Характерно, что «эротический шедевр» Набокова был забракован даже теми критиками, кто прежде восторгался другими набоковскими работами. Например, писательница Мэри Маккарти, давняя знакомая Набокова, в свое время написавшая комплиментарную рецензию на «Бледный огонь», была настолько разочарована «Адой», что посчитала необходимым сделать полную переоценку всех набоковских произведений[581].
Как мы видим, литературная судьба «Ады» была далеко не безоблачной. И по сей день по ее поводу не утихают споры. Даже в стане англоязычных набоковедов нет единства. Одни исследователи расценивают «Аду» как «наивысшее достижение Набокова-романиста, наиболее полное выражение всех его интересов и пристрастий» и даже как «апофеоз одной из величайших традиций западной литературы»[582] — традиции «высокого модернизма» Джойса и Пруста; для других (например, для Эндрю Филда и Дэвида Рэмптона) «Ада» — это свидетельство творческого упадка писателя.

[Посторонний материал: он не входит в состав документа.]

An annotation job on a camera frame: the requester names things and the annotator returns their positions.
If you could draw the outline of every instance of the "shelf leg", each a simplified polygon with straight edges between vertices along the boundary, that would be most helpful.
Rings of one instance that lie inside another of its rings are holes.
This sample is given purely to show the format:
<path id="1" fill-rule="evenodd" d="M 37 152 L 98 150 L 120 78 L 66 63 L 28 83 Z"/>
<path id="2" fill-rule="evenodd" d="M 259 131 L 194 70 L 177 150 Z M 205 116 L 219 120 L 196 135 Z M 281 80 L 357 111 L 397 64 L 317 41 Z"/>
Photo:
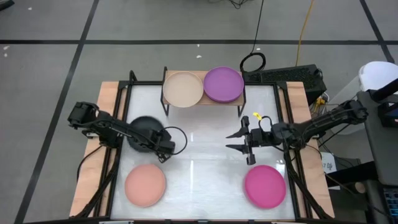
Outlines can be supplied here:
<path id="1" fill-rule="evenodd" d="M 238 106 L 238 117 L 240 118 L 242 116 L 243 113 L 243 109 L 244 109 L 244 105 L 246 105 L 245 103 L 242 105 L 242 109 L 240 106 Z"/>
<path id="2" fill-rule="evenodd" d="M 169 115 L 169 107 L 170 107 L 170 105 L 167 105 L 167 109 L 166 109 L 166 106 L 163 103 L 162 103 L 162 106 L 163 106 L 164 113 L 166 114 L 166 116 L 168 116 Z"/>

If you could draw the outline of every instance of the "cable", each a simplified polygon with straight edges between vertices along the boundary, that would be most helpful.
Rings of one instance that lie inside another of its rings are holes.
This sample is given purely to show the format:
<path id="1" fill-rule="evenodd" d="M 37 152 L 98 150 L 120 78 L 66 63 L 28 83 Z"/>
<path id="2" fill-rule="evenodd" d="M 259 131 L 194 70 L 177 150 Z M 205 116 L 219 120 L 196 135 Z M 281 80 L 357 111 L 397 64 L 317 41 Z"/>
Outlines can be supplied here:
<path id="1" fill-rule="evenodd" d="M 83 210 L 80 213 L 78 213 L 77 215 L 70 217 L 70 218 L 88 217 L 90 215 L 94 206 L 102 198 L 102 194 L 106 190 L 108 184 L 115 178 L 115 176 L 118 172 L 118 169 L 119 169 L 118 167 L 119 167 L 119 155 L 118 155 L 118 152 L 116 152 L 112 168 L 109 170 L 103 183 L 101 185 L 99 185 L 97 191 L 94 193 L 94 195 L 92 196 L 90 201 L 86 204 L 86 206 L 83 208 Z"/>
<path id="2" fill-rule="evenodd" d="M 239 3 L 234 2 L 233 0 L 229 0 L 229 1 L 230 1 L 230 3 L 235 7 L 235 9 L 240 9 L 241 6 L 242 6 L 245 2 L 247 2 L 247 1 L 249 1 L 249 0 L 241 0 Z"/>
<path id="3" fill-rule="evenodd" d="M 242 74 L 247 73 L 247 71 L 245 71 L 245 70 L 243 69 L 243 64 L 244 64 L 244 62 L 245 62 L 248 58 L 250 58 L 250 57 L 252 57 L 252 56 L 255 56 L 255 55 L 258 55 L 258 56 L 260 56 L 260 57 L 262 58 L 262 63 L 261 63 L 261 65 L 260 65 L 259 68 L 255 69 L 255 70 L 253 70 L 253 71 L 251 71 L 251 72 L 258 72 L 258 71 L 263 70 L 263 69 L 266 67 L 266 63 L 267 63 L 266 56 L 265 56 L 263 53 L 260 53 L 260 52 L 253 53 L 254 48 L 255 48 L 255 46 L 256 46 L 257 35 L 258 35 L 258 32 L 259 32 L 260 21 L 261 21 L 261 14 L 262 14 L 262 6 L 263 6 L 263 5 L 264 5 L 264 0 L 261 1 L 260 15 L 259 15 L 258 23 L 257 23 L 256 36 L 254 37 L 253 48 L 252 48 L 250 54 L 249 54 L 248 56 L 244 57 L 243 60 L 241 61 L 241 64 L 239 65 L 239 68 L 241 69 L 241 73 L 242 73 Z"/>
<path id="4" fill-rule="evenodd" d="M 91 153 L 89 153 L 87 156 L 85 156 L 85 157 L 81 160 L 81 162 L 80 162 L 80 164 L 79 164 L 79 166 L 78 166 L 78 168 L 77 168 L 76 182 L 78 182 L 78 180 L 79 180 L 81 165 L 83 165 L 84 161 L 85 161 L 87 158 L 89 158 L 92 154 L 94 154 L 94 153 L 97 152 L 99 149 L 101 149 L 101 147 L 103 147 L 103 146 L 99 146 L 98 148 L 94 149 L 94 151 L 92 151 Z"/>
<path id="5" fill-rule="evenodd" d="M 312 9 L 313 2 L 314 2 L 314 0 L 311 0 L 311 4 L 310 4 L 310 7 L 308 8 L 307 15 L 305 16 L 303 28 L 301 29 L 300 39 L 298 40 L 297 56 L 296 56 L 296 66 L 297 66 L 297 64 L 299 63 L 301 39 L 302 39 L 302 36 L 303 36 L 303 33 L 304 33 L 305 26 L 307 25 L 308 18 L 310 17 L 310 13 L 311 13 L 311 9 Z"/>
<path id="6" fill-rule="evenodd" d="M 329 152 L 334 158 L 336 158 L 337 162 L 338 162 L 340 165 L 342 165 L 343 167 L 349 168 L 348 166 L 342 164 L 342 163 L 340 162 L 340 160 L 345 161 L 345 162 L 349 163 L 349 164 L 351 165 L 351 167 L 354 167 L 354 165 L 353 165 L 350 161 L 348 161 L 348 160 L 346 160 L 346 159 L 344 159 L 344 158 L 338 157 L 338 156 L 336 156 L 334 153 L 332 153 L 332 152 L 329 150 L 329 148 L 328 148 L 325 144 L 322 145 L 322 146 L 323 146 L 323 148 L 324 148 L 327 152 Z"/>
<path id="7" fill-rule="evenodd" d="M 283 149 L 281 149 L 281 148 L 279 148 L 279 147 L 277 147 L 277 146 L 272 146 L 272 147 L 278 149 L 278 150 L 281 151 L 281 152 L 285 152 Z"/>
<path id="8" fill-rule="evenodd" d="M 341 128 L 338 132 L 332 134 L 328 139 L 326 139 L 322 144 L 320 144 L 319 147 L 323 146 L 324 143 L 326 143 L 327 141 L 329 141 L 331 138 L 335 137 L 338 133 L 342 132 L 344 129 L 346 129 L 349 126 L 349 124 L 347 124 L 346 126 L 344 126 L 343 128 Z"/>
<path id="9" fill-rule="evenodd" d="M 313 109 L 313 107 L 315 106 L 315 103 L 313 103 L 310 107 L 310 111 Z"/>
<path id="10" fill-rule="evenodd" d="M 254 43 L 253 43 L 253 48 L 251 49 L 250 53 L 253 53 L 254 47 L 256 46 L 256 40 L 257 40 L 257 35 L 259 33 L 259 27 L 260 27 L 260 21 L 261 21 L 261 14 L 262 14 L 262 5 L 264 4 L 264 0 L 261 1 L 261 7 L 260 7 L 260 15 L 259 15 L 259 20 L 257 22 L 257 29 L 256 29 L 256 36 L 254 36 Z"/>
<path id="11" fill-rule="evenodd" d="M 313 148 L 317 153 L 319 153 L 319 156 L 321 156 L 321 160 L 322 160 L 322 153 L 317 148 L 310 146 L 309 144 L 307 144 L 306 146 Z"/>
<path id="12" fill-rule="evenodd" d="M 180 154 L 180 153 L 181 153 L 182 151 L 184 151 L 184 149 L 187 147 L 188 138 L 187 138 L 187 135 L 185 134 L 185 132 L 182 131 L 181 128 L 178 128 L 178 127 L 175 127 L 175 126 L 169 126 L 169 127 L 166 127 L 166 128 L 164 128 L 164 129 L 162 129 L 162 130 L 166 130 L 166 129 L 169 129 L 169 128 L 174 128 L 174 129 L 177 129 L 177 130 L 181 131 L 182 134 L 184 135 L 184 138 L 185 138 L 185 145 L 184 145 L 184 147 L 183 147 L 181 150 L 179 150 L 178 152 L 172 154 L 173 156 L 175 156 L 175 155 Z"/>
<path id="13" fill-rule="evenodd" d="M 268 118 L 268 119 L 269 119 L 269 126 L 272 127 L 272 120 L 271 120 L 271 118 L 268 117 L 268 116 L 262 116 L 262 117 L 261 117 L 261 120 L 259 120 L 259 127 L 260 127 L 261 131 L 264 131 L 263 128 L 261 127 L 261 121 L 262 121 L 264 118 Z"/>
<path id="14" fill-rule="evenodd" d="M 331 181 L 333 181 L 334 183 L 338 184 L 340 187 L 342 187 L 342 188 L 344 188 L 346 191 L 348 191 L 351 195 L 354 196 L 354 198 L 358 199 L 358 200 L 361 201 L 361 202 L 364 201 L 364 200 L 362 200 L 361 198 L 358 198 L 358 196 L 357 196 L 352 190 L 350 190 L 349 188 L 347 188 L 347 187 L 344 186 L 343 184 L 339 183 L 337 180 L 335 180 L 335 179 L 333 179 L 332 177 L 330 177 L 327 173 L 324 172 L 324 174 L 325 174 L 325 176 L 327 176 Z M 382 210 L 376 208 L 375 206 L 371 205 L 371 204 L 370 204 L 369 202 L 367 202 L 366 200 L 365 200 L 364 202 L 368 205 L 369 208 L 371 208 L 371 209 L 373 209 L 373 210 L 379 212 L 381 215 L 384 215 L 385 217 L 390 218 L 391 220 L 394 221 L 394 217 L 392 217 L 391 215 L 389 215 L 389 214 L 383 212 Z"/>
<path id="15" fill-rule="evenodd" d="M 283 140 L 284 140 L 284 144 L 287 147 L 287 141 L 285 136 L 283 135 L 282 131 L 280 132 Z M 322 158 L 322 154 L 320 153 L 320 151 L 318 149 L 315 149 Z M 299 174 L 296 173 L 292 161 L 287 160 L 287 156 L 290 157 L 289 155 L 289 150 L 286 150 L 284 152 L 284 159 L 286 162 L 286 167 L 287 167 L 287 173 L 288 175 L 293 179 L 293 181 L 296 183 L 296 185 L 299 187 L 299 189 L 301 190 L 301 192 L 303 193 L 303 196 L 308 200 L 310 206 L 312 207 L 313 211 L 318 215 L 318 217 L 320 219 L 333 219 L 331 216 L 329 216 L 324 209 L 318 204 L 318 202 L 315 200 L 315 198 L 312 196 L 312 194 L 310 193 L 310 191 L 307 189 L 307 187 L 305 186 L 305 184 L 300 180 L 299 178 Z"/>
<path id="16" fill-rule="evenodd" d="M 322 95 L 323 95 L 323 94 L 325 94 L 325 96 L 326 96 L 328 99 L 327 99 L 326 103 L 323 105 L 322 114 L 325 113 L 326 105 L 329 103 L 329 100 L 330 100 L 330 97 L 329 97 L 329 95 L 328 95 L 326 92 L 323 92 Z"/>

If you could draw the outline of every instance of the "yellow cable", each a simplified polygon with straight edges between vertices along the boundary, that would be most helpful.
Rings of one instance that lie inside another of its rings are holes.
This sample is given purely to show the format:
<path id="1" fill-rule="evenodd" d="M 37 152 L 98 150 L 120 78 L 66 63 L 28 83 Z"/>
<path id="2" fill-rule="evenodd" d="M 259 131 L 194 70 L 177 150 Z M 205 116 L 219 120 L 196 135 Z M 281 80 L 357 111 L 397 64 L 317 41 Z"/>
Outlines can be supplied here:
<path id="1" fill-rule="evenodd" d="M 310 7 L 308 8 L 307 15 L 305 16 L 303 28 L 301 29 L 300 40 L 298 41 L 298 46 L 297 46 L 296 66 L 297 66 L 297 64 L 299 63 L 301 38 L 302 38 L 302 36 L 303 36 L 305 26 L 307 25 L 308 18 L 310 17 L 310 13 L 311 13 L 311 9 L 312 9 L 313 2 L 314 2 L 314 0 L 311 0 L 311 4 L 310 4 Z"/>

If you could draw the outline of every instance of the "wire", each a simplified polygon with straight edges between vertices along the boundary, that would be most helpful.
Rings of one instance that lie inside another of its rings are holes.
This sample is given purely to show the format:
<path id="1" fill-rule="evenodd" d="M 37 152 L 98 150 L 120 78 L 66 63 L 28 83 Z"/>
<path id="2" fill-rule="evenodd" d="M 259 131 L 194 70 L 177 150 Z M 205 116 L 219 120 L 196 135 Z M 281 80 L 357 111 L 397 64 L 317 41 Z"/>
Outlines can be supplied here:
<path id="1" fill-rule="evenodd" d="M 230 1 L 230 3 L 235 7 L 235 9 L 240 9 L 241 6 L 242 6 L 245 2 L 247 2 L 247 1 L 249 1 L 249 0 L 241 0 L 239 3 L 238 3 L 238 2 L 234 2 L 233 0 L 229 0 L 229 1 Z"/>
<path id="2" fill-rule="evenodd" d="M 339 106 L 340 104 L 338 104 L 338 103 L 328 103 L 328 104 L 325 104 L 324 106 Z"/>
<path id="3" fill-rule="evenodd" d="M 313 109 L 313 107 L 315 106 L 315 103 L 313 103 L 310 107 L 310 111 Z"/>
<path id="4" fill-rule="evenodd" d="M 313 148 L 317 153 L 319 153 L 319 156 L 321 156 L 321 160 L 322 160 L 322 153 L 319 151 L 319 149 L 317 149 L 313 146 L 310 146 L 309 144 L 307 144 L 306 146 Z"/>
<path id="5" fill-rule="evenodd" d="M 353 165 L 350 161 L 348 161 L 348 160 L 346 160 L 346 159 L 344 159 L 344 158 L 338 157 L 338 156 L 336 156 L 334 153 L 332 153 L 332 152 L 329 150 L 329 148 L 326 146 L 326 144 L 324 144 L 324 145 L 322 145 L 322 146 L 323 146 L 323 148 L 324 148 L 327 152 L 329 152 L 334 158 L 336 158 L 337 162 L 338 162 L 340 165 L 342 165 L 343 167 L 349 168 L 348 166 L 342 164 L 340 161 L 345 161 L 345 162 L 349 163 L 349 164 L 351 165 L 351 167 L 354 167 L 354 165 Z"/>
<path id="6" fill-rule="evenodd" d="M 92 154 L 94 154 L 95 152 L 98 152 L 98 150 L 101 149 L 101 147 L 103 147 L 103 146 L 99 146 L 98 148 L 94 149 L 94 151 L 92 151 L 91 153 L 89 153 L 87 156 L 85 156 L 85 157 L 81 160 L 81 162 L 80 162 L 80 164 L 79 164 L 79 166 L 78 166 L 78 168 L 77 168 L 76 182 L 79 180 L 81 165 L 83 165 L 84 161 L 85 161 L 87 158 L 89 158 Z"/>
<path id="7" fill-rule="evenodd" d="M 278 150 L 281 151 L 281 152 L 285 152 L 283 149 L 281 149 L 281 148 L 279 148 L 279 147 L 277 147 L 277 146 L 272 146 L 272 147 L 278 149 Z"/>
<path id="8" fill-rule="evenodd" d="M 369 208 L 371 208 L 371 209 L 373 209 L 373 210 L 379 212 L 381 215 L 384 215 L 385 217 L 390 218 L 390 219 L 392 219 L 392 220 L 394 221 L 394 217 L 392 217 L 391 215 L 389 215 L 389 214 L 383 212 L 382 210 L 376 208 L 375 206 L 371 205 L 371 204 L 370 204 L 369 202 L 367 202 L 366 200 L 362 200 L 361 198 L 358 198 L 358 196 L 357 196 L 352 190 L 350 190 L 349 188 L 347 188 L 347 187 L 344 186 L 343 184 L 339 183 L 339 182 L 338 182 L 337 180 L 335 180 L 334 178 L 330 177 L 327 173 L 324 172 L 324 174 L 325 174 L 325 176 L 327 176 L 331 181 L 333 181 L 334 183 L 338 184 L 340 187 L 342 187 L 342 188 L 344 188 L 346 191 L 348 191 L 351 195 L 354 196 L 354 198 L 358 199 L 358 200 L 361 201 L 361 202 L 365 202 L 365 203 L 368 205 Z"/>
<path id="9" fill-rule="evenodd" d="M 261 131 L 264 131 L 263 128 L 261 127 L 261 121 L 262 121 L 264 118 L 268 118 L 268 119 L 269 119 L 269 126 L 272 127 L 272 120 L 271 120 L 271 118 L 268 117 L 268 116 L 262 116 L 262 117 L 261 117 L 261 120 L 259 120 L 259 127 L 260 127 Z"/>
<path id="10" fill-rule="evenodd" d="M 255 46 L 256 46 L 257 35 L 258 35 L 258 32 L 259 32 L 259 26 L 260 26 L 260 21 L 261 21 L 261 14 L 262 14 L 262 6 L 263 6 L 263 5 L 264 5 L 264 0 L 261 1 L 260 15 L 259 15 L 258 23 L 257 23 L 256 36 L 255 36 L 255 38 L 254 38 L 253 48 L 252 48 L 250 54 L 248 54 L 246 57 L 244 57 L 244 58 L 242 59 L 240 65 L 239 65 L 239 68 L 240 68 L 242 74 L 247 73 L 247 71 L 245 71 L 245 70 L 243 69 L 243 64 L 244 64 L 244 62 L 245 62 L 248 58 L 250 58 L 250 57 L 252 57 L 252 56 L 255 56 L 255 55 L 258 55 L 258 56 L 260 56 L 260 57 L 262 58 L 262 63 L 261 63 L 261 65 L 260 65 L 259 68 L 255 69 L 255 70 L 253 70 L 253 71 L 251 71 L 251 72 L 258 72 L 258 71 L 263 70 L 263 69 L 266 67 L 266 63 L 267 63 L 266 56 L 265 56 L 263 53 L 261 53 L 261 52 L 253 53 L 254 48 L 255 48 Z"/>
<path id="11" fill-rule="evenodd" d="M 259 20 L 257 22 L 257 29 L 256 29 L 256 36 L 254 36 L 254 43 L 253 43 L 253 48 L 251 49 L 250 53 L 253 53 L 254 47 L 256 46 L 256 40 L 257 40 L 257 35 L 259 33 L 259 27 L 260 27 L 260 21 L 261 21 L 261 14 L 262 14 L 262 5 L 264 4 L 264 0 L 261 1 L 261 7 L 260 7 L 260 15 L 259 15 Z"/>
<path id="12" fill-rule="evenodd" d="M 323 146 L 324 143 L 326 143 L 327 141 L 329 141 L 331 138 L 335 137 L 338 133 L 342 132 L 344 129 L 346 129 L 349 126 L 349 124 L 347 124 L 346 126 L 344 126 L 343 128 L 341 128 L 338 132 L 332 134 L 328 139 L 326 139 L 322 144 L 320 144 L 319 147 Z"/>
<path id="13" fill-rule="evenodd" d="M 326 96 L 328 99 L 327 99 L 326 103 L 323 105 L 322 114 L 325 113 L 326 105 L 329 103 L 329 100 L 330 100 L 330 97 L 329 97 L 329 95 L 328 95 L 326 92 L 323 92 L 322 95 L 323 95 L 323 94 L 325 94 L 325 96 Z"/>
<path id="14" fill-rule="evenodd" d="M 282 131 L 280 132 L 283 140 L 284 140 L 284 146 L 288 147 L 287 141 L 285 136 L 283 135 Z M 322 154 L 320 153 L 320 151 L 318 149 L 315 149 L 320 155 L 321 155 L 321 159 L 322 159 Z M 291 160 L 288 161 L 287 160 L 287 156 L 290 157 L 289 155 L 289 150 L 284 151 L 284 159 L 286 162 L 286 166 L 287 166 L 287 173 L 288 175 L 293 179 L 293 181 L 296 183 L 296 185 L 299 187 L 299 189 L 301 190 L 301 192 L 303 193 L 303 196 L 308 200 L 310 206 L 313 208 L 314 212 L 318 215 L 319 218 L 323 218 L 323 219 L 332 219 L 331 216 L 329 216 L 323 209 L 322 207 L 318 204 L 318 202 L 315 200 L 315 198 L 311 195 L 311 193 L 309 192 L 309 190 L 307 189 L 307 187 L 305 186 L 305 184 L 303 184 L 303 182 L 300 180 L 298 173 L 296 173 L 296 171 L 294 170 L 292 161 L 293 159 L 295 159 L 295 157 Z"/>
<path id="15" fill-rule="evenodd" d="M 316 149 L 315 147 L 310 146 L 309 144 L 306 144 L 306 146 L 311 147 L 311 148 L 313 148 L 314 150 L 316 150 L 316 152 L 319 153 L 319 155 L 321 156 L 321 160 L 322 160 L 322 154 L 321 154 L 321 152 L 320 152 L 318 149 Z"/>
<path id="16" fill-rule="evenodd" d="M 303 37 L 303 33 L 304 33 L 304 30 L 305 30 L 305 26 L 307 25 L 308 18 L 310 17 L 310 13 L 311 13 L 311 9 L 312 9 L 313 2 L 314 2 L 314 0 L 311 0 L 311 4 L 310 4 L 310 7 L 308 8 L 307 15 L 305 16 L 303 28 L 301 29 L 300 39 L 298 40 L 297 56 L 296 56 L 296 66 L 297 66 L 297 64 L 299 63 L 301 39 L 302 39 L 302 37 Z"/>
<path id="17" fill-rule="evenodd" d="M 187 135 L 185 134 L 185 132 L 184 131 L 182 131 L 182 129 L 181 128 L 178 128 L 178 127 L 175 127 L 175 126 L 169 126 L 169 127 L 166 127 L 166 128 L 164 128 L 164 129 L 162 129 L 162 130 L 166 130 L 166 129 L 169 129 L 169 128 L 174 128 L 174 129 L 177 129 L 177 130 L 179 130 L 179 131 L 181 131 L 182 132 L 182 134 L 184 135 L 184 138 L 185 138 L 185 145 L 184 145 L 184 147 L 181 149 L 181 150 L 179 150 L 178 152 L 176 152 L 176 153 L 172 153 L 172 155 L 173 156 L 175 156 L 175 155 L 178 155 L 178 154 L 180 154 L 182 151 L 184 151 L 184 149 L 187 147 L 187 144 L 188 144 L 188 138 L 187 138 Z"/>

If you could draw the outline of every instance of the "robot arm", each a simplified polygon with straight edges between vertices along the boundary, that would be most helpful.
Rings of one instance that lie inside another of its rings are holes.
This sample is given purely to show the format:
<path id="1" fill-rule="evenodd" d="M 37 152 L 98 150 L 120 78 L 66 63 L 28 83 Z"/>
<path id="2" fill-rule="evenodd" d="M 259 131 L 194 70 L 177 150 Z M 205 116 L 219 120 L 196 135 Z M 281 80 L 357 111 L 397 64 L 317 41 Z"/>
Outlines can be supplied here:
<path id="1" fill-rule="evenodd" d="M 243 116 L 241 129 L 227 138 L 240 138 L 244 136 L 242 145 L 226 145 L 232 149 L 247 154 L 247 164 L 256 163 L 252 147 L 279 146 L 286 143 L 288 147 L 302 149 L 312 136 L 325 132 L 339 124 L 363 123 L 368 116 L 366 108 L 359 101 L 346 101 L 324 115 L 318 116 L 302 123 L 280 122 L 273 124 L 271 131 L 263 131 L 261 128 L 249 130 L 249 118 Z"/>
<path id="2" fill-rule="evenodd" d="M 124 121 L 112 117 L 109 113 L 99 110 L 93 103 L 77 102 L 68 117 L 69 126 L 83 128 L 82 133 L 88 137 L 95 133 L 99 143 L 106 147 L 118 147 L 122 136 L 132 138 L 141 147 L 152 150 L 161 163 L 174 153 L 175 143 L 165 130 L 134 129 Z"/>

Как бы там ни было, судьбы литературных произведений решают не критики и не специалисты по литературоведческой вивисекции, а читатели, в помощь которым составлены данные комментарии. Разумеется, они не могут претендовать на то, чтобы полностью разобрать и объяснить все элементы причудливой повествовательной мозаики набоковского романа, который изначально предполагает бесчисленное количество специальных литературоведческих исследований и интерпретаций.